Je finis par arriver chez moi, les joues trempées et le cœur en miettes. Cette journée était parfaite et il a fallu que Paul vienne tout gâcher ! Encore une fois.

— Il a peur de ses sentiments ! Qu'est-ce qu'il ne faut pas entendre ! je peste à voix haute, essuyant rageusement mes larmes.

Ma sœur, mes neveux et Hunter sont là cet après-midi. Si j'avais su, je ne serais jamais allée chez Jill. Mais là, j'ai juste envie d'être seule. Je les salue rapidement et monte dans ma chambre, pour m'effondrer sur mon lit.

Je ne sais pas combien de temps je pleure en silence quand on frappe doucement à ma porte. Sûrement ma soeur.

— Entre, sangloté-je.

La porte s'ouvre et une petite voix hésitante s'élève :

— Tatie, moi j'aime pas bien quand tu pleures…

Micky. Mon cœur se serre. J'essuie vite mes larmes, mais il se précipite déjà contre moi, ses petits bras serrés autour de ma taille. Hunter entre à son tour et s'assoit sur le bord du lit. Il passe un bras autour de mes épaules, me berçant doucement.

— Qu'est-ce qui se passe ?

Alors je lâche tout. Paul. Son attitude. Mes sentiments. Ses provocations. Le cinéma. Ce foutu baiser. Ses sentiments. Et ce fichu cœur bat trop vite dans ma poitrine.

Hunter m'écoute sans m'interrompre, hochant simplement la tête.

— Et toi alors, qu'est-ce qui te fait peur ?

Je fronce les sourcils.

— Je sais pas… J'ai jamais été amoureuse avant.

Il sourit légèrement.

— Alors, qu'est-ce que tu attends ?

Je reste muette. Qu'est-ce que j'attends ?

Hunter me laisse réfléchir en silence. Les questions tourbillonnent dans mon esprit. Je tourne et retourne tout ça, cherchant une réponse. Et soudain, c'est comme une évidence.

Je prends une grande inspiration et me lève d'un bond. Sans réfléchir, je dévale les escaliers et quitte la maison en courant.

Si Paul doit se réfugier quelque part, ce sera chez Emily.

Enfin… Je l'espère de tout mon cœur.

Je traverse La Push, mon cœur battant à tout rompre. Plus j'approche, plus l'odeur sucrée de la tarte à la rhubarbe me chatouille les narines. J'entends des rires, des voix taquines.

Je ralentis, reprends mon souffle, puis toque à la porte.

— Je peux voir Paul ?

Des bruits de chaises, des pas. Il apparaît dans l'embrasure de la porte, l'air légèrement contrarié, comme s'il savait déjà pourquoi je suis là. Il soupire discrètement.

Mais je ne lui laisse pas le temps de parler.

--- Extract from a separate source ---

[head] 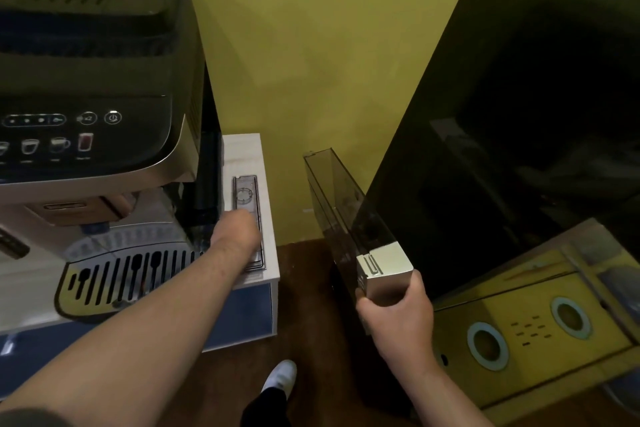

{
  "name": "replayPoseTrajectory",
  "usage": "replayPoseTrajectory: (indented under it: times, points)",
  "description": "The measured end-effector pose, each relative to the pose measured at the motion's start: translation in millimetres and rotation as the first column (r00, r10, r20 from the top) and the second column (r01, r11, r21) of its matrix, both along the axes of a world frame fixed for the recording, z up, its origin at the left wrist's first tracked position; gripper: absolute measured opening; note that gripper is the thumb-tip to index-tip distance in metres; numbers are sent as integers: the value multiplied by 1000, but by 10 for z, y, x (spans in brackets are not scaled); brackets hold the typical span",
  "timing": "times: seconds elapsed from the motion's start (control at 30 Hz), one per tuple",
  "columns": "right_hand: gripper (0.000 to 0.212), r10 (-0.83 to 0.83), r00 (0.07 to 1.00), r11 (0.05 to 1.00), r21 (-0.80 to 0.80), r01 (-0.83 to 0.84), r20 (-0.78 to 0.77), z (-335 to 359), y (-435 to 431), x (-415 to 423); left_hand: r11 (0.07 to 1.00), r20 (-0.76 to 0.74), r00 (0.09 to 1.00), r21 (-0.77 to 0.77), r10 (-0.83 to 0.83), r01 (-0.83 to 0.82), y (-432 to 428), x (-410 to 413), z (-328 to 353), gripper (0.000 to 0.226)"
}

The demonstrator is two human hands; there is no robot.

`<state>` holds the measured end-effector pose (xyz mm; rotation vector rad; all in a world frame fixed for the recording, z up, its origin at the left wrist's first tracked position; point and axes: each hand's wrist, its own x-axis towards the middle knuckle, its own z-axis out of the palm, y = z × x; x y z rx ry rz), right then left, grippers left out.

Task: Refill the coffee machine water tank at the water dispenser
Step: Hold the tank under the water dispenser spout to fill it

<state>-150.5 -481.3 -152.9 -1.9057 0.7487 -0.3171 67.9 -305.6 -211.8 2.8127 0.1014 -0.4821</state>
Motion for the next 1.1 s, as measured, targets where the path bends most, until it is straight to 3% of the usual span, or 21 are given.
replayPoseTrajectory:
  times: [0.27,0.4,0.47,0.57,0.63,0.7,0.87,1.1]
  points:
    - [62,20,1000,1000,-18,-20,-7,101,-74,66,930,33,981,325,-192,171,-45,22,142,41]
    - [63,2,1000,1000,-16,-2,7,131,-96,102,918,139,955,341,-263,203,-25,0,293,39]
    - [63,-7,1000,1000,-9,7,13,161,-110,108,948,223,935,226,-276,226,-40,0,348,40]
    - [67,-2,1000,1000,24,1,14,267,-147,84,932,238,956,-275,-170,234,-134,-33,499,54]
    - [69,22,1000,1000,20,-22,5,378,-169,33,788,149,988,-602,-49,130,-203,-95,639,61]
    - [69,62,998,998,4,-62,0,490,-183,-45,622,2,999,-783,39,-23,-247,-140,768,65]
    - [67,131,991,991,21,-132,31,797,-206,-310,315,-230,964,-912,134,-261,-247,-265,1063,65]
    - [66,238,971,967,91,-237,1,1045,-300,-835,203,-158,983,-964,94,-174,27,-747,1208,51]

Je noue mes bras autour de son cou et l'attire vers moi. Mon cœur tambourine dans ma poitrine alors que mes lèvres se pressent contre les siennes.

Je ne pensais pas pouvoir embrasser quelqu'un comme ça. Et surtout pas Paul.

Quand on se détache enfin, mon souffle est court, mes joues brûlantes et je lui offre un sourire timide.

Il me regarde, un éclat troublé dans les yeux, puis sourit.

— J'aime bien quand tu souris comme ça, me dit-il simplement.

Et mon sourire s'illumine pour de bon.